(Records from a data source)
......
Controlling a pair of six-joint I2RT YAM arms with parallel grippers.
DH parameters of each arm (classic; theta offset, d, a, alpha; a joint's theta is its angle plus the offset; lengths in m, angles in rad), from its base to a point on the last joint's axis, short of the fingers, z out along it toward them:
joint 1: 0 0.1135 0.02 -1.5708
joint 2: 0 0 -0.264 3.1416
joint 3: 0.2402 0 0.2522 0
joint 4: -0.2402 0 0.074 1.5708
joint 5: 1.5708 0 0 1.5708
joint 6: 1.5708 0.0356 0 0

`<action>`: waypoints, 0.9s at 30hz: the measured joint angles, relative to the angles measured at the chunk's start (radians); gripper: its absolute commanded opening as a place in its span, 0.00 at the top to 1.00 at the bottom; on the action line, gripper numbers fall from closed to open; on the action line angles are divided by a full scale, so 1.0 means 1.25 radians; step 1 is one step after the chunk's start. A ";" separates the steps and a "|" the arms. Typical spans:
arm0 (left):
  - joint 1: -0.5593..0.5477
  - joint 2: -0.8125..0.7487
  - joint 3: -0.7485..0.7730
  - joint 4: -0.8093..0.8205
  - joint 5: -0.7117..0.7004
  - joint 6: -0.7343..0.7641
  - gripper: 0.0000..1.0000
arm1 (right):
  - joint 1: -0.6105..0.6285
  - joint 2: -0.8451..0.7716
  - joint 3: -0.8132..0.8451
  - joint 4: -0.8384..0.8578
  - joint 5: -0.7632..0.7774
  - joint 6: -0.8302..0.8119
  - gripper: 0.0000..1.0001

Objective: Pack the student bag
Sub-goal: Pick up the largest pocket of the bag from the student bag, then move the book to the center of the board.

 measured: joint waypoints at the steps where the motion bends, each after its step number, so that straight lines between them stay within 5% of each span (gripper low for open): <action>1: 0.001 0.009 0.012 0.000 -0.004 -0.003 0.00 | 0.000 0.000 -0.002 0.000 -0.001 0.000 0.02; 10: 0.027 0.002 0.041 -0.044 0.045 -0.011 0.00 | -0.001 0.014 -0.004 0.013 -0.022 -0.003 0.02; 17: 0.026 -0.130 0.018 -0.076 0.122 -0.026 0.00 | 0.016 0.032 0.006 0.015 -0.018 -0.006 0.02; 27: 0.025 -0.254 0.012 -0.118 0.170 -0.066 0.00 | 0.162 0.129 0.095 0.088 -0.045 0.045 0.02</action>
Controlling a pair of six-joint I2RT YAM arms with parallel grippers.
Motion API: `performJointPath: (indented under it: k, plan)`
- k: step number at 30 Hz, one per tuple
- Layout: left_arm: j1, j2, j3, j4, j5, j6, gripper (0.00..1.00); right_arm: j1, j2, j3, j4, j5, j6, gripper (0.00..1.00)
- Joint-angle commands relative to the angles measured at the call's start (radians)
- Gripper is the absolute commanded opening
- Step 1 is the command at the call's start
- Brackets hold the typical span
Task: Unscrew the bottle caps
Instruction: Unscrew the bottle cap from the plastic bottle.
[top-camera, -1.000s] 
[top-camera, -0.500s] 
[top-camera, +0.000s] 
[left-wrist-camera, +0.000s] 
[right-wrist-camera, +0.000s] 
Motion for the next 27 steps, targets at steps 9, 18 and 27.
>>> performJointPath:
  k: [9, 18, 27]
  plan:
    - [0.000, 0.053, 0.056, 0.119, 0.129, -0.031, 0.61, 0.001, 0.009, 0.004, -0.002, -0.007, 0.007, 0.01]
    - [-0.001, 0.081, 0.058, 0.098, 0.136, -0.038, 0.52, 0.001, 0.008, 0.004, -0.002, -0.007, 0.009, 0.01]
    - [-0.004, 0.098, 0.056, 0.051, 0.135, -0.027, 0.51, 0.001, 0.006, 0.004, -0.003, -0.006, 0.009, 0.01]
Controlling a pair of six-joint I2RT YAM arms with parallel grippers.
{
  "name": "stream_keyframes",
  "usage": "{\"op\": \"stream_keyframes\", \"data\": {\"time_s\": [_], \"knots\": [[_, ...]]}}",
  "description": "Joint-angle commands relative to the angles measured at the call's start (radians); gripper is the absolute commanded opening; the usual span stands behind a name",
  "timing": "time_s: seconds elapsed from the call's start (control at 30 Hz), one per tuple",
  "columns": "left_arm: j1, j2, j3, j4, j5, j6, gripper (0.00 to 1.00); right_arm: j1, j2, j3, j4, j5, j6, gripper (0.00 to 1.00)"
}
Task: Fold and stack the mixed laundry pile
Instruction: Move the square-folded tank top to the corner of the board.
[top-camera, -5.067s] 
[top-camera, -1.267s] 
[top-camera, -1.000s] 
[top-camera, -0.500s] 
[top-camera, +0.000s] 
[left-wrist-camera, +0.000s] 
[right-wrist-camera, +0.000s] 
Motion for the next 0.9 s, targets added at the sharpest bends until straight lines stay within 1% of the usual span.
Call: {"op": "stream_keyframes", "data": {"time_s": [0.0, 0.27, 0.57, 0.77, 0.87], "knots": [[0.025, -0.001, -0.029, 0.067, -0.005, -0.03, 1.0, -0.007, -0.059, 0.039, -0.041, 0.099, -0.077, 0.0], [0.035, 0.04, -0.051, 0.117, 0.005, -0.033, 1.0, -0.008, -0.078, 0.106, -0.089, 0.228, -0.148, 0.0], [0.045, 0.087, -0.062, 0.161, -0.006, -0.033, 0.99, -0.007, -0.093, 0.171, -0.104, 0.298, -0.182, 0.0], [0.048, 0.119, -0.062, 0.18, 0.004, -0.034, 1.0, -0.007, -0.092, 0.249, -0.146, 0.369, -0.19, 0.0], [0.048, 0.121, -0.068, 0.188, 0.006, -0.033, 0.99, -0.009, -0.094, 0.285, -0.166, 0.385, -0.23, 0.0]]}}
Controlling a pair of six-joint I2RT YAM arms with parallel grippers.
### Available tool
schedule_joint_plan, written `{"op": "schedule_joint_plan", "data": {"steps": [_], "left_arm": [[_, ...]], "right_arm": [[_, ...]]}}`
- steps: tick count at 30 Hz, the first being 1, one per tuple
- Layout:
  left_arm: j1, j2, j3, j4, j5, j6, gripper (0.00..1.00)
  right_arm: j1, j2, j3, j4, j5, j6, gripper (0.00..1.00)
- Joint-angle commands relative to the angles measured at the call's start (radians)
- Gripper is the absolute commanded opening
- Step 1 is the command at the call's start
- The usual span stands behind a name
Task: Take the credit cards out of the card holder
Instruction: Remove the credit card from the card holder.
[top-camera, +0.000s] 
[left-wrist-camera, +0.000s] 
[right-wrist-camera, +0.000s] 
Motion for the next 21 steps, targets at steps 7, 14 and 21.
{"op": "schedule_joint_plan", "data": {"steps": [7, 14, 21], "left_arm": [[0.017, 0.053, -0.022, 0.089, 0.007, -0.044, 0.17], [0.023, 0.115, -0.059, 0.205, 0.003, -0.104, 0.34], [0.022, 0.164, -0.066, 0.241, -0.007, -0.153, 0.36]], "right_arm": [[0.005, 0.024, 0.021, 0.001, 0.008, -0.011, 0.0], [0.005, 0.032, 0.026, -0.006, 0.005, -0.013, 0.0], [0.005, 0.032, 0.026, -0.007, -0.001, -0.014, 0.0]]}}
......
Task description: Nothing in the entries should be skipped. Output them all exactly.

Answer to the problem:
Controlling a pair of six-joint I2RT YAM arms with parallel grippers.
DH parameters of each arm (classic; theta offset, d, a, alpha; a joint's theta is its angle plus the offset; lengths in m, angles in rad), from its base to a point on the last joint's axis, short of the fingers, z out along it toward them:
joint 1: 0 0.1135 0.02 -1.5708
joint 2: 0 0 -0.264 3.1416
joint 3: 0.2402 0 0.2522 0
joint 4: -0.2402 0 0.074 1.5708
joint 5: 1.5708 0 0 1.5708
joint 6: 1.5708 0.0356 0 0

`<action>`: waypoints, 0.9s at 30hz: the measured joint angles, relative to the angles measured at the chunk's start (radians); gripper: its absolute commanded opening as a place in its span, 0.00 at the top to 1.00 at the bottom; on the action line, gripper numbers fall from closed to open; on the action line angles are divided by a full scale, so 1.0 means 1.25 radians; step 1 is one step after the chunk's start. A ";" separates the steps and a "|" the arms. Typical spans:
arm0 (left):
  - joint 1: -0.5593..0.5477
  - joint 2: -0.8125..0.7487
  - joint 3: -0.7485..0.7730
  - joint 4: -0.8093..0.8205
  - joint 5: -0.7117..0.7004
  - joint 6: -0.7343..0.7641
  - gripper: 0.0000..1.0000
arm1 (right):
  - joint 1: -0.6105..0.6285
  - joint 2: -0.8451..0.7716
  - joint 3: -0.8132..0.8451
  - joint 4: -0.8384..0.8578
  - joint 5: -0.7632..0.7774
  - joint 6: -0.8302..0.8119
  - gripper: 0.0000..1.0001

Objective: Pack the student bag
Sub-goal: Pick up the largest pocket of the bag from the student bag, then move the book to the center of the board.

 measured: joint waypoints at the steps where the motion bends, each after its step number, so that straight lines between them stay within 5% of each span (gripper low for open): <action>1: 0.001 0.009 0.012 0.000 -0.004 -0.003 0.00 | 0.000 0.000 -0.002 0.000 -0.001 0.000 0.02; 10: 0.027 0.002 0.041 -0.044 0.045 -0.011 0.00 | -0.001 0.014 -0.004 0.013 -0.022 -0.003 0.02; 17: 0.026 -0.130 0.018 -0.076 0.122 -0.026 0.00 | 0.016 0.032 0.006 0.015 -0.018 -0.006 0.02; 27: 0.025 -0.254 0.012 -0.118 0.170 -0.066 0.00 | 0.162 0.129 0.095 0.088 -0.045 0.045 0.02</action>
Controlling a pair of six-joint I2RT YAM arms with parallel grippers.
Motion API: `performJointPath: (indented under it: k, plan)`
- k: step number at 30 Hz, one per tuple
- Layout: left_arm: j1, j2, j3, j4, j5, j6, gripper (0.00..1.00); right_arm: j1, j2, j3, j4, j5, j6, gripper (0.00..1.00)
- Joint-angle commands relative to the angles measured at the call's start (radians)
- Gripper is the absolute commanded opening
- Step 1 is the command at the call's start
- Brackets hold the typical span
Task: Unscrew the bottle caps
Instruction: Unscrew the bottle cap from the plastic bottle.
[top-camera, -1.000s] 
[top-camera, -0.500s] 
[top-camera, +0.000s] 
[left-wrist-camera, +0.000s] 
[right-wrist-camera, +0.000s] 
Motion for the next 27 steps, targets at steps 9, 18 and 27.
>>> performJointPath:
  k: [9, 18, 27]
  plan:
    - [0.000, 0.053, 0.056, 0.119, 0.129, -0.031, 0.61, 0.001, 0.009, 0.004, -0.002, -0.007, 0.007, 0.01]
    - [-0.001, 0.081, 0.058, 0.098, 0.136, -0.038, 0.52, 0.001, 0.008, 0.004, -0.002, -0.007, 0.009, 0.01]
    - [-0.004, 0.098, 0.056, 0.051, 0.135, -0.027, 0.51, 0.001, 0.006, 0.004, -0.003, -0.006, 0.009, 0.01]
Controlling a pair of six-joint I2RT YAM arms with parallel grippers.
{
  "name": "stream_keyframes",
  "usage": "{\"op\": \"stream_keyframes\", \"data\": {\"time_s\": [_], \"knots\": [[_, ...]]}}",
  "description": "Joint-angle commands relative to the angles measured at the call's start (radians); gripper is the absolute commanded opening; the usual span stands behind a name",
  "timing": "time_s: seconds elapsed from the call's start (control at 30 Hz), one per tuple",
  "columns": "left_arm: j1, j2, j3, j4, j5, j6, gripper (0.00 to 1.00); right_arm: j1, j2, j3, j4, j5, j6, gripper (0.00 to 1.00)"
}
Task: Fold and stack the mixed laundry pile
Instruction: Move the square-folded tank top to the corner of the board.
[top-camera, -5.067s] 
[top-camera, -1.267s] 
[top-camera, -1.000s] 
[top-camera, -0.500s] 
[top-camera, +0.000s] 
[left-wrist-camera, +0.000s] 
[right-wrist-camera, +0.000s] 
Motion for the next 0.9 s, targets added at the sharpest bends until straight lines stay within 1% of the usual span.
Call: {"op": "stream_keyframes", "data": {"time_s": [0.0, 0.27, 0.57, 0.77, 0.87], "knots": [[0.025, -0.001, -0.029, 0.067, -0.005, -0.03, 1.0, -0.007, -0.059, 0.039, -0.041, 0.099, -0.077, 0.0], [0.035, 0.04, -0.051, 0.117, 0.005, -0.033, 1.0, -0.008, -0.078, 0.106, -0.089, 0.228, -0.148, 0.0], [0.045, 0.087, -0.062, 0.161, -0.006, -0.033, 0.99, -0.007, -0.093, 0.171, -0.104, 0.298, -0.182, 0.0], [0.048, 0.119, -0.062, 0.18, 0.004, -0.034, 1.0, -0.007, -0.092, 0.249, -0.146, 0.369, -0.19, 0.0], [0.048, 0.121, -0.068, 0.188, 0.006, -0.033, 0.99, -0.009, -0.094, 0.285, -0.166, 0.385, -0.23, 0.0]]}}
Controlling a pair of six-joint I2RT YAM arms with parallel grippers.
### Available tool
schedule_joint_plan, written `{"op": "schedule_joint_plan", "data": {"steps": [_], "left_arm": [[_, ...]], "right_arm": [[_, ...]]}}`
- steps: tick count at 30 Hz, the first being 1, one per tuple
- Layout:
  left_arm: j1, j2, j3, j4, j5, j6, gripper (0.00..1.00)
  right_arm: j1, j2, j3, j4, j5, j6, gripper (0.00..1.00)
- Joint-angle commands relative to the angles measured at the call's start (radians)
- Gripper is the absolute commanded opening
- Step 1 is the command at the call's start
- The usual span stands behind a name
Task: Take the credit cards out of the card holder
Instruction: Remove the credit card from the card holder.
[top-camera, +0.000s] 
[left-wrist-camera, +0.000s] 
[right-wrist-camera, +0.000s] 
Motion for the next 21 steps, targets at steps 7, 14 and 21.
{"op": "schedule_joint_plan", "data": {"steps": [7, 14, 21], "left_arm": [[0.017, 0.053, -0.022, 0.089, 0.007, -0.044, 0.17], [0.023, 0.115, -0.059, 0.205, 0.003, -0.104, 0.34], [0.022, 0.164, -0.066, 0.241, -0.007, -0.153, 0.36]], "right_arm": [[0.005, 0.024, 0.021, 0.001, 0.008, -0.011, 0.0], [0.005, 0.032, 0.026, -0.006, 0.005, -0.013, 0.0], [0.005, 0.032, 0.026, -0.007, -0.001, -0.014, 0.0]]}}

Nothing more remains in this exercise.